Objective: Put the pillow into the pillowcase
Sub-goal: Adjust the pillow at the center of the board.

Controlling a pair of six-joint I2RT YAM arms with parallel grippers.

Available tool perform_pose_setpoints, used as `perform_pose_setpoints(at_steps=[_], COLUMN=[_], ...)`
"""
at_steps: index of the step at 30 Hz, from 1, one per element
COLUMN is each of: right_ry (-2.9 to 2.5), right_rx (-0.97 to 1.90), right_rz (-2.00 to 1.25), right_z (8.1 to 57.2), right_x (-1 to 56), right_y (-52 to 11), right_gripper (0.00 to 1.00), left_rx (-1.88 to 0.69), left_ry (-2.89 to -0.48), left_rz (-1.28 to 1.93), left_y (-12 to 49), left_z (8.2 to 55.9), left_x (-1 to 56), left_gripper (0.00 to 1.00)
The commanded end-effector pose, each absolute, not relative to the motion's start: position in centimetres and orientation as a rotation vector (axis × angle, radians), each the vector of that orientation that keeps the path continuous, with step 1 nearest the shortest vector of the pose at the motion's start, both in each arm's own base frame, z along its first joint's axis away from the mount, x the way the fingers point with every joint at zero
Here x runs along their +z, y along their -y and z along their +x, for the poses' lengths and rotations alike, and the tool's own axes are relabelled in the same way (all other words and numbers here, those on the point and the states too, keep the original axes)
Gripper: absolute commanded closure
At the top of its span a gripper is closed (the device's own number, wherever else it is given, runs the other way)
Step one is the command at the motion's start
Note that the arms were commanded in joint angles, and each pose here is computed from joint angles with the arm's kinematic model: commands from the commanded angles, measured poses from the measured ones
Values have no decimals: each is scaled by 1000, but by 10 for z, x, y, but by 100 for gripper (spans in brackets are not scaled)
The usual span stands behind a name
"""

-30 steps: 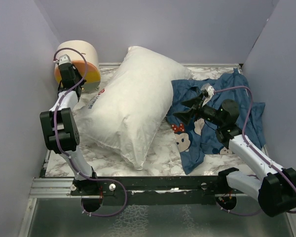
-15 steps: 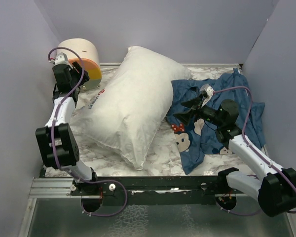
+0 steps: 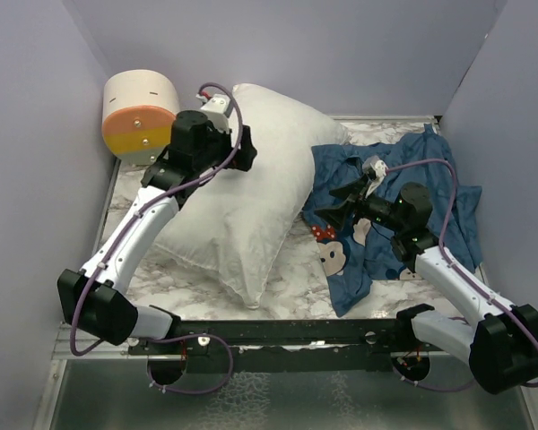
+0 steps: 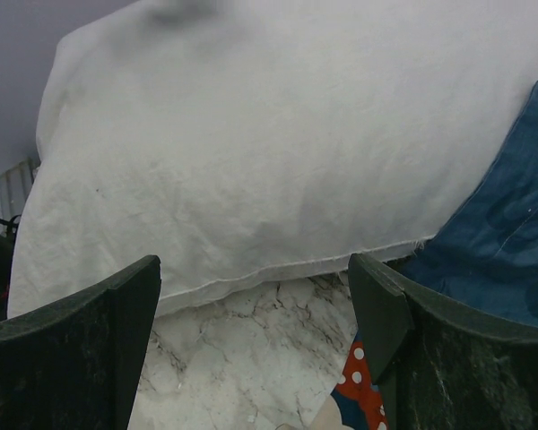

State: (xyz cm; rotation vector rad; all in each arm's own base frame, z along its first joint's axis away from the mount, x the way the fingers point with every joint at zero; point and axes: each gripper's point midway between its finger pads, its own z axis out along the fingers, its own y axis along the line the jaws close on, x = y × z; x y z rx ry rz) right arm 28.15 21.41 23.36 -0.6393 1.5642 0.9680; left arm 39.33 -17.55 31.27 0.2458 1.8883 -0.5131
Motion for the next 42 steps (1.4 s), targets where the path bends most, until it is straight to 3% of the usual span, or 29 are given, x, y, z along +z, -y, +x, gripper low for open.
perform_pose_setpoints(at_steps=[1,7,11,12,14,15,16,19,26,31,33,36,38,42], right_ry=[-1557,-1561,-1566,-1566,-1573,-1576,-1578,-1566,-1521,-1528,-1529,-1543,-1562,-1659], right_rx=[959,952,943,941,938,939,941,969,1059,1053,1047,1032,998,829], right_rz=[-640,-631,-629,-629,-629,-628,-630,-660,-724,-716,-710,-696,-675,-549], right_z=[277,275,275,274,274,274,274,270,260,265,266,269,273,298], right_x=[236,236,236,236,234,233,232,231,230,231,232,231,230,221], right_y=[-213,-211,-210,-210,-209,-209,-210,-213,-225,-227,-227,-225,-221,-201], right_gripper=[15,15,15,15,15,15,15,15,15,15,15,15,15,13], left_rx=[-188,142,228,235,231,232,232,271,643,753,747,701,631,176], left_ry=[-2125,-2278,-2341,-2360,-2360,-2341,-2305,-2173,-1870,-1712,-1693,-1681,-1683,-1706], left_rz=[383,487,544,566,600,610,616,675,625,521,483,387,298,179], left_y=[169,162,155,154,152,151,149,135,47,3,-3,-7,-5,42], left_z=[373,363,361,357,353,353,353,346,319,302,300,301,301,294], left_x=[260,203,169,159,150,151,155,173,255,293,296,299,307,342], left_gripper=[2,2,12,18,54,85,92,100,100,98,73,17,9,10])
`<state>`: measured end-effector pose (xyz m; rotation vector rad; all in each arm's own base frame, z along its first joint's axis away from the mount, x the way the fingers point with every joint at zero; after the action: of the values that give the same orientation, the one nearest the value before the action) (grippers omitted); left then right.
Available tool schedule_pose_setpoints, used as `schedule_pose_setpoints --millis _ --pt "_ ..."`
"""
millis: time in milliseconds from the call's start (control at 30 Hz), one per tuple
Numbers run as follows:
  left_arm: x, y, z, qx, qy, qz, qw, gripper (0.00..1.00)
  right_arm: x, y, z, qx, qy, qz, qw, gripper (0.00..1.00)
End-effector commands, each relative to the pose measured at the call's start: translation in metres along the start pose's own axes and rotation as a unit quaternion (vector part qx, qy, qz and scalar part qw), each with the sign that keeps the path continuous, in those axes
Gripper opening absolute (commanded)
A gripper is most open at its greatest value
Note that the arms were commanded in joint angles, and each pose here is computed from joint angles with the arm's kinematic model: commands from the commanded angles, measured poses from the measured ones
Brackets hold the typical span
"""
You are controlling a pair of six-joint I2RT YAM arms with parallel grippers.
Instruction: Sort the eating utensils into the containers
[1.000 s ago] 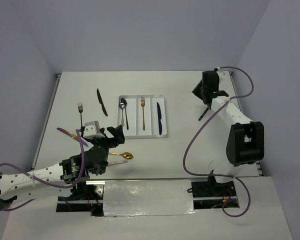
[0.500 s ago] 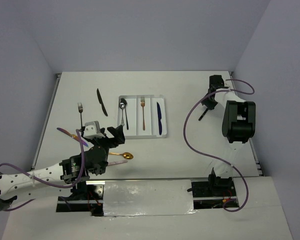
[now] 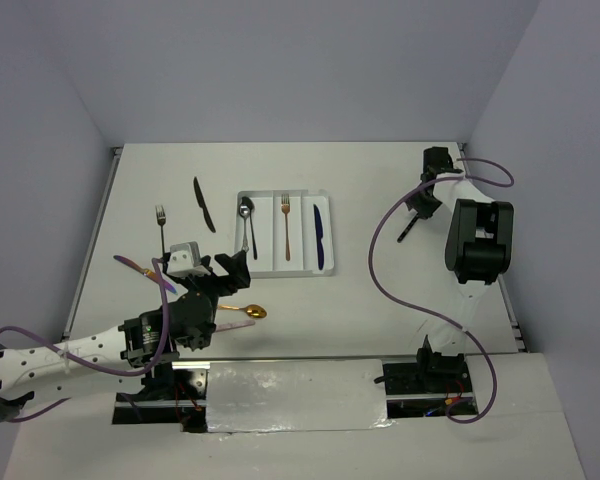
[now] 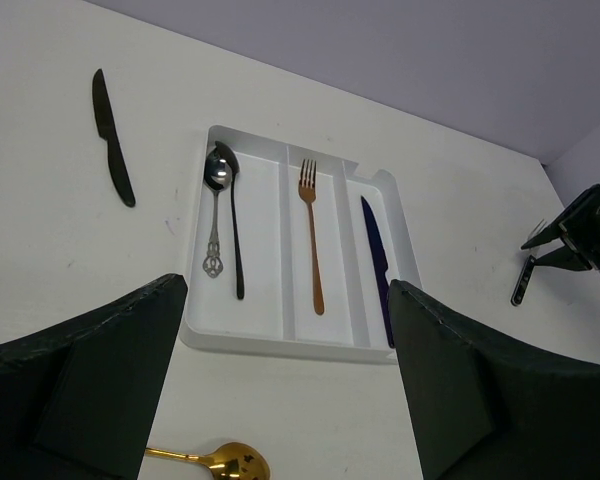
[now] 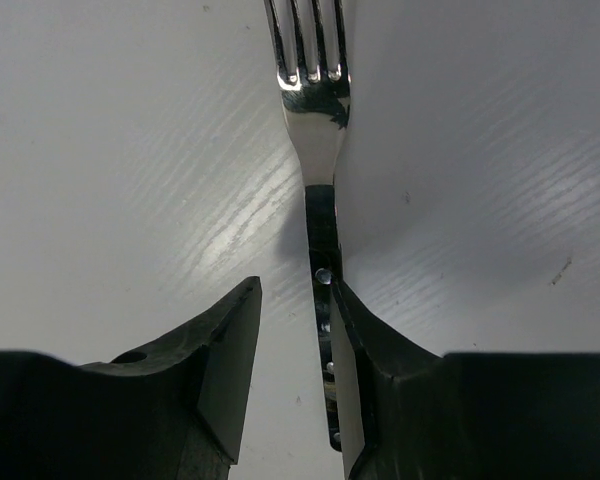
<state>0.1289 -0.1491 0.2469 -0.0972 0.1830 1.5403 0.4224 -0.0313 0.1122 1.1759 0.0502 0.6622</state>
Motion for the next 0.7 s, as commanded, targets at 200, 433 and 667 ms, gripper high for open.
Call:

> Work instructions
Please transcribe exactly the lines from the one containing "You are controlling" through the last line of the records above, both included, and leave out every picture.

> Expected answer
You are controlling a pair of six-joint I2RT YAM arms with parallel grippers.
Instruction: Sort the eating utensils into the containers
[1.000 s ago] 
[0.500 s ago] 
[now] 
[now] 
[now] 
<state>0.1289 -0.1491 0.2469 -0.0972 0.1830 1.5403 0.4224 -0.0313 0.1122 1.1759 0.0502 0.6622</state>
Motion for the next 0.7 s, as commanded, targets at 200, 433 and 667 ms, gripper high for open.
Call:

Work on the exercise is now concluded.